• _DIRECTIONS_:
Only the lines from the one containing "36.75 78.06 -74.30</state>" to the end of the material belong in your answer. Please copy them word for word.

+ + + + +

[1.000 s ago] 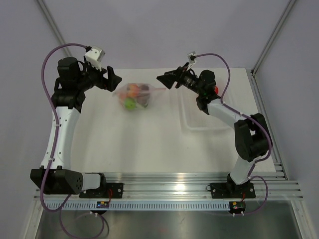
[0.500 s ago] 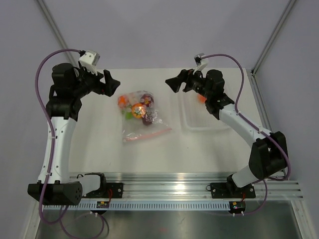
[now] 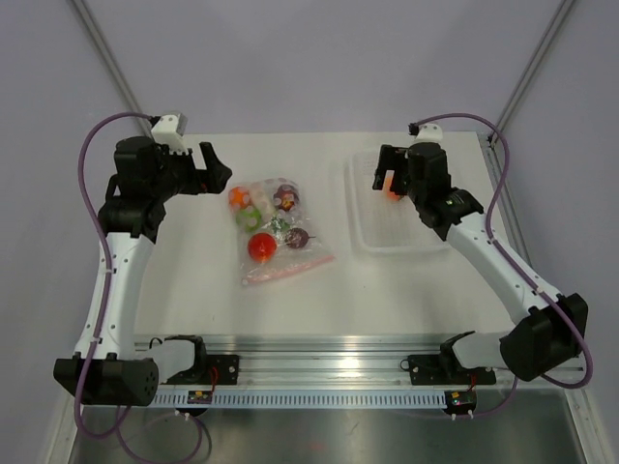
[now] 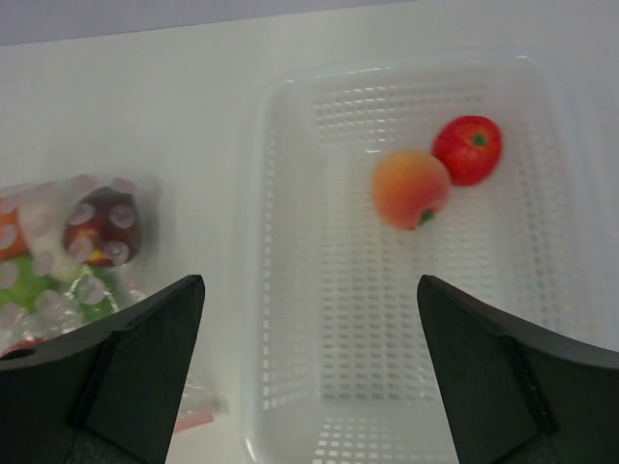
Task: Place the food in the zip-top bag and seal the zipper
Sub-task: Reset both arms
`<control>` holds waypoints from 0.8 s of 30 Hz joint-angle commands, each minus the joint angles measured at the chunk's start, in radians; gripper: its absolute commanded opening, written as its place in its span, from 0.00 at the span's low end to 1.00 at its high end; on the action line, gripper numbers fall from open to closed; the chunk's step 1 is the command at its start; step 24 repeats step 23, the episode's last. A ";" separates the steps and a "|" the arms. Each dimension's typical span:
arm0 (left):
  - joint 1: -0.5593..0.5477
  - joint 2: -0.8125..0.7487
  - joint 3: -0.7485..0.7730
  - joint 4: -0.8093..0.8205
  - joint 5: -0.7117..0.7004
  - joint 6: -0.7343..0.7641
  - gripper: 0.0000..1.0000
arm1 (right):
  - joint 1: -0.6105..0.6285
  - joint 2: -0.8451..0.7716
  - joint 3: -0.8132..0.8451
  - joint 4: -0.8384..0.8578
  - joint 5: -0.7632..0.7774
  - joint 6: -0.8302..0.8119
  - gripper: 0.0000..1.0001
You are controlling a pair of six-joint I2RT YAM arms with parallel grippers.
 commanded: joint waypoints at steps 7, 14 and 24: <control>-0.012 -0.120 -0.141 0.039 -0.142 -0.122 0.99 | 0.000 -0.103 0.003 -0.397 0.386 0.125 0.99; -0.014 -0.173 -0.226 0.037 -0.170 -0.145 0.99 | 0.000 -0.208 -0.124 -0.380 0.409 0.166 1.00; -0.015 -0.208 -0.288 0.027 -0.215 -0.142 0.99 | -0.002 -0.258 -0.182 -0.349 0.400 0.200 0.99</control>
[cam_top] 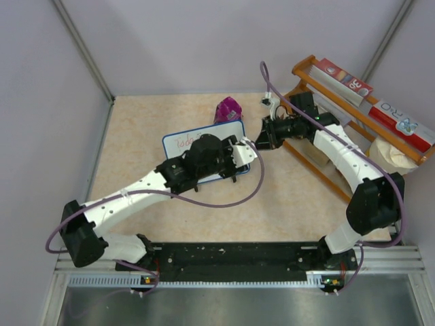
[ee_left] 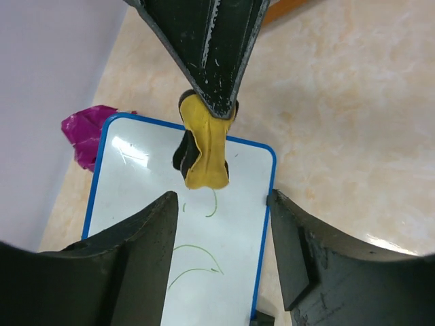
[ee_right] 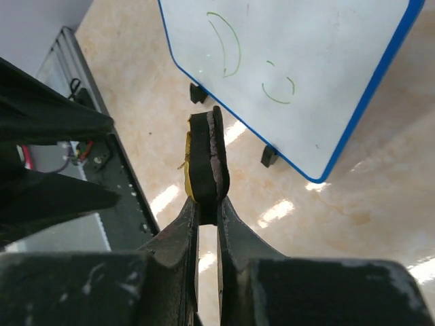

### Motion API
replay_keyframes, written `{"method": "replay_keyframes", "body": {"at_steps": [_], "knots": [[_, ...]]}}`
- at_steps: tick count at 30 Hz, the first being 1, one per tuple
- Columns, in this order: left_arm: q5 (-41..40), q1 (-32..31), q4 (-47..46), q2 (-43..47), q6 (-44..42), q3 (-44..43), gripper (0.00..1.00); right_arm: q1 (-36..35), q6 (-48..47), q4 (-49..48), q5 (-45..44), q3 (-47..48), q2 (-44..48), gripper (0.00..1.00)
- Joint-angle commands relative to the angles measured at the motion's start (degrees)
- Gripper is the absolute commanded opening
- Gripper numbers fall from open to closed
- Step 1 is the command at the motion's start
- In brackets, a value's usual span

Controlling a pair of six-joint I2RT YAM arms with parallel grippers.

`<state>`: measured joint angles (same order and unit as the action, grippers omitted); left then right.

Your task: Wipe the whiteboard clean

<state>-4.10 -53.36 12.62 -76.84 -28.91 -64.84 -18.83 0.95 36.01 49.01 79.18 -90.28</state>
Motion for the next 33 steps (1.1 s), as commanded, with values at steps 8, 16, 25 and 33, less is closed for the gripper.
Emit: {"method": "replay_keyframes", "body": {"at_steps": [8, 16, 25, 33], "knots": [[31.5, 12.8, 12.1, 4.6, 1.0, -6.3, 0.63, 0.4, -26.9, 12.0, -5.2, 3.2, 8.3, 0.00], [39.7, 13.5, 8.6, 3.1, 2.8, -4.9, 0.64, -0.6, -31.6, 12.8, 1.5, 0.5, 15.6, 0.00], [44.1, 13.5, 0.7, 6.2, 0.6, -0.6, 0.72, -3.8, -38.0, 17.8, 2.2, -0.8, 17.0, 0.00], [47.1, 13.2, 1.1, 3.3, -0.4, -1.5, 0.79, -4.6, -37.9, 18.0, 2.4, -0.6, 17.9, 0.00]]}}
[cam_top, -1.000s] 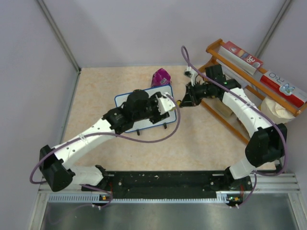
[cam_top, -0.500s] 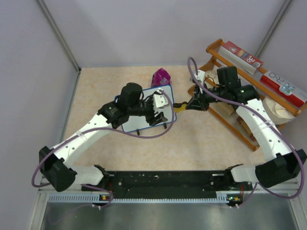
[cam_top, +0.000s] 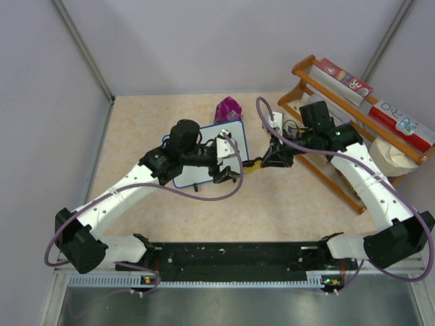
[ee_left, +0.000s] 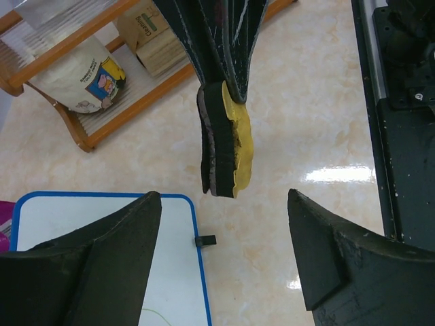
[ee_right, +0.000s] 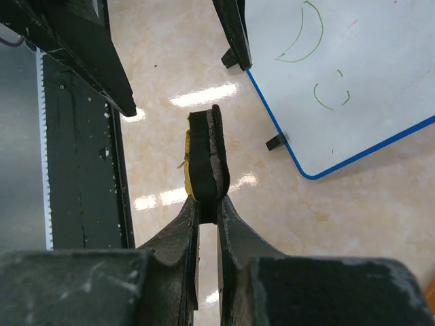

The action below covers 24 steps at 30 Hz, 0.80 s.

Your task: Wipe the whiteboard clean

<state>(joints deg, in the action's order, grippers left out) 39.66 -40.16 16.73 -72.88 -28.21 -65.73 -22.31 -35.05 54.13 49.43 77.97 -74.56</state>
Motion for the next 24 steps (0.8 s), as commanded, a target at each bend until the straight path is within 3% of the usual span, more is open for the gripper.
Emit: {"method": "replay_keyframes", "body": {"at_steps": [1, 14, 17, 21, 24], "knots": [[3.6, -0.3, -3.0, -1.1, -1.1, -0.8, 0.79, -1.2, -1.9, -0.2, 2.0, 0.8, 2.0, 0.00], [3.9, -1.8, -2.0, -5.9, -1.9, -3.6, 0.77, -1.3, -1.7, -0.2, 2.1, 0.6, 2.0, 0.00], [4.3, -2.0, -2.2, -6.3, -1.5, -3.9, 0.72, -1.3, -1.9, -0.2, 1.9, 0.4, 2.0, 0.00], [4.7, -2.2, -1.8, -7.2, -0.8, -4.8, 0.53, -1.3, -2.0, -0.3, 2.1, 0.5, 2.0, 0.00], [4.8, -2.3, -1.6, -7.6, -0.6, -4.9, 0.45, -1.3, -1.9, -0.3, 1.8, 0.8, 2.0, 0.00]]}}
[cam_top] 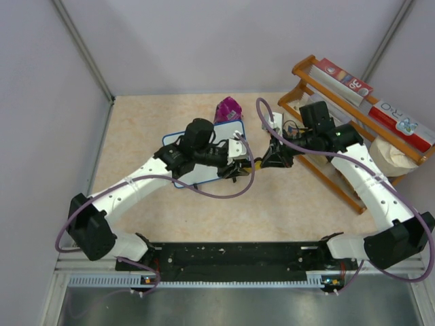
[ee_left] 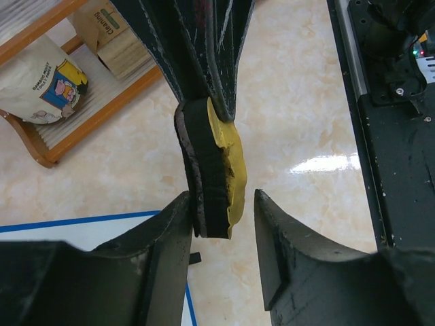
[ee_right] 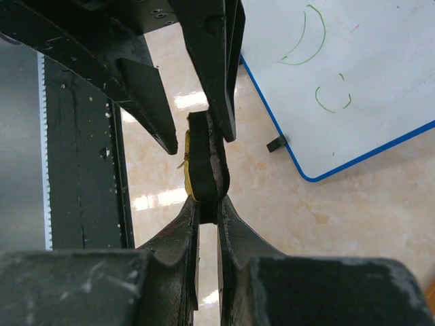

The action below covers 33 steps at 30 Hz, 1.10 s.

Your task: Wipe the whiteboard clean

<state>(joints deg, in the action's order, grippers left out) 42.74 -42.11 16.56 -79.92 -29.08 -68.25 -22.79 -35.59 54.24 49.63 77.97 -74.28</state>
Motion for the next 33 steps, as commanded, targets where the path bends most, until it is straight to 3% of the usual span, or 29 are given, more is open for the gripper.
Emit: {"method": "replay_keyframes", "body": {"at_steps": [1, 14, 17, 18, 19, 21, 22, 24, 28, 33], "knots": [[1.8, -0.4, -1.4, -0.7, 0.3, -2.4, 0.42, -0.8, -1.3, -0.4, 1.5, 0.8, 1.7, 0.00], [0.2, -0.7, 0.1, -1.4, 0.0, -2.0, 0.28, -0.9, -1.0, -0.5, 0.9, 1.1, 1.9, 0.00], [0.1, -0.7, 0.1, -1.5, 0.2, -2.0, 0.15, -0.8, -0.6, -0.6, 0.6, 1.2, 1.9, 0.00], [0.1, -0.7, 0.1, -1.6, 0.3, -2.0, 0.06, -0.9, -0.4, -0.7, 0.3, 1.3, 1.9, 0.01], [-0.1, -0.7, 0.0, -1.3, 0.4, -2.0, 0.01, -0.9, -0.2, -0.9, -0.1, 1.4, 1.9, 0.05], [-1.0, -0.7, -0.7, -1.3, 1.3, -1.9, 0.00, -0.9, 1.7, -1.6, -1.6, 1.6, 1.5, 0.11], [-2.6, -0.7, -1.4, -1.2, 2.4, -1.9, 0.00, -0.9, 2.8, -3.0, -2.6, 1.8, 1.4, 0.22], [-4.5, -0.8, -3.5, -0.8, 3.9, -1.2, 0.00, -0.9, 6.6, -4.4, -6.3, 2.1, 1.0, 0.33], [-12.1, -0.7, -8.4, 1.5, 7.0, 1.4, 0.00, -0.9, 13.0, -9.8, -12.8, 2.7, 0.9, 0.43], [-24.4, -0.7, -14.2, 4.0, 10.3, 3.7, 0.00, -0.9, 21.6, -15.4, -18.1, 3.1, 1.8, 0.47]]}}
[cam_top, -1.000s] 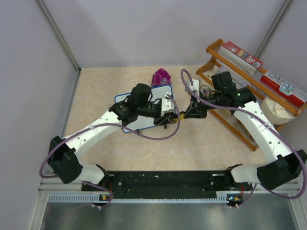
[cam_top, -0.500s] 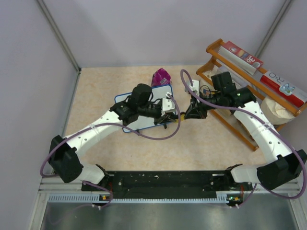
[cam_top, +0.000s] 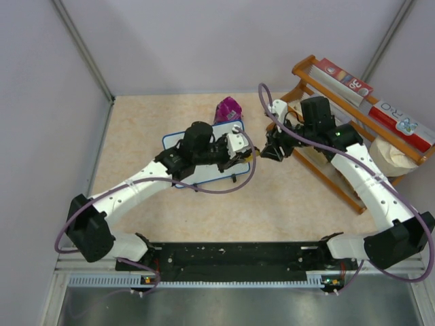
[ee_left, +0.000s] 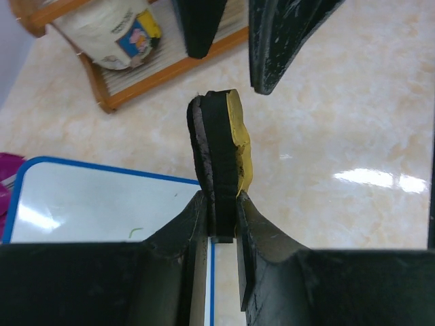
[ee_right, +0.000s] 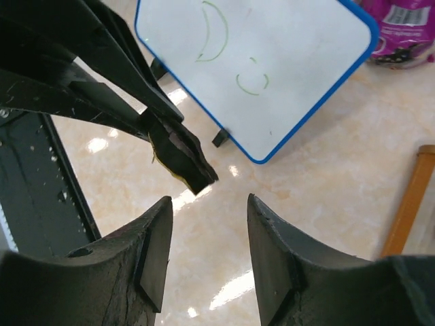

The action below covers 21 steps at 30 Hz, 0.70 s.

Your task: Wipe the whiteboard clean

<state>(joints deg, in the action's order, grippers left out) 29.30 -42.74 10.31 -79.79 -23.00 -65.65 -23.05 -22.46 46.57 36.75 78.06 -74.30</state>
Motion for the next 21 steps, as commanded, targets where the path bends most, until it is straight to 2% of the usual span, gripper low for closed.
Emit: {"method": "replay_keyframes", "body": {"at_steps": [1, 5, 7, 10, 16, 21], "knots": [[-12.4, -0.1, -8.4, 4.5, 4.8, 1.0, 0.00, -0.5, 9.7, -8.4, -5.2, 3.7, 2.0, 0.47], [-20.7, -0.1, -9.8, 5.6, 7.1, 0.3, 0.00, -0.5, 18.6, -13.2, -5.3, 3.3, 2.3, 0.43], [-24.9, -0.1, -9.8, 5.6, 8.5, -1.1, 0.00, -0.5, 24.5, -18.4, -4.3, 1.0, 2.7, 0.38], [-27.2, -0.1, -9.8, 5.5, 9.8, -2.8, 0.00, -0.6, 33.4, -28.2, -2.2, -2.6, 3.4, 0.37], [-34.2, -0.6, -14.0, 6.4, 15.8, -3.3, 0.00, -0.5, 51.2, -46.1, -0.6, -8.4, 2.6, 0.46], [-34.0, -0.6, -14.2, 6.8, 17.6, -3.0, 0.00, -0.7, 56.7, -50.5, -2.2, -7.5, -1.4, 0.49]]}}
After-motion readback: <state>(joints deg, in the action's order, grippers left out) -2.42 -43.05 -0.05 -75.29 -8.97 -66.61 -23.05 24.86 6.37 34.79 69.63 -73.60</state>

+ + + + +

• _SOLUTION TO THIS TASK_:
<state>(joints deg, in the action's order, grippers left out) 29.30 -42.74 10.31 -79.79 -23.00 -65.65 -23.05 -22.46 46.57 36.75 78.06 -74.30</state>
Motion for the next 21 steps, as commanded, targets where the path bends most, until it is straight to 2% of the usual span, gripper low for closed.
Emit: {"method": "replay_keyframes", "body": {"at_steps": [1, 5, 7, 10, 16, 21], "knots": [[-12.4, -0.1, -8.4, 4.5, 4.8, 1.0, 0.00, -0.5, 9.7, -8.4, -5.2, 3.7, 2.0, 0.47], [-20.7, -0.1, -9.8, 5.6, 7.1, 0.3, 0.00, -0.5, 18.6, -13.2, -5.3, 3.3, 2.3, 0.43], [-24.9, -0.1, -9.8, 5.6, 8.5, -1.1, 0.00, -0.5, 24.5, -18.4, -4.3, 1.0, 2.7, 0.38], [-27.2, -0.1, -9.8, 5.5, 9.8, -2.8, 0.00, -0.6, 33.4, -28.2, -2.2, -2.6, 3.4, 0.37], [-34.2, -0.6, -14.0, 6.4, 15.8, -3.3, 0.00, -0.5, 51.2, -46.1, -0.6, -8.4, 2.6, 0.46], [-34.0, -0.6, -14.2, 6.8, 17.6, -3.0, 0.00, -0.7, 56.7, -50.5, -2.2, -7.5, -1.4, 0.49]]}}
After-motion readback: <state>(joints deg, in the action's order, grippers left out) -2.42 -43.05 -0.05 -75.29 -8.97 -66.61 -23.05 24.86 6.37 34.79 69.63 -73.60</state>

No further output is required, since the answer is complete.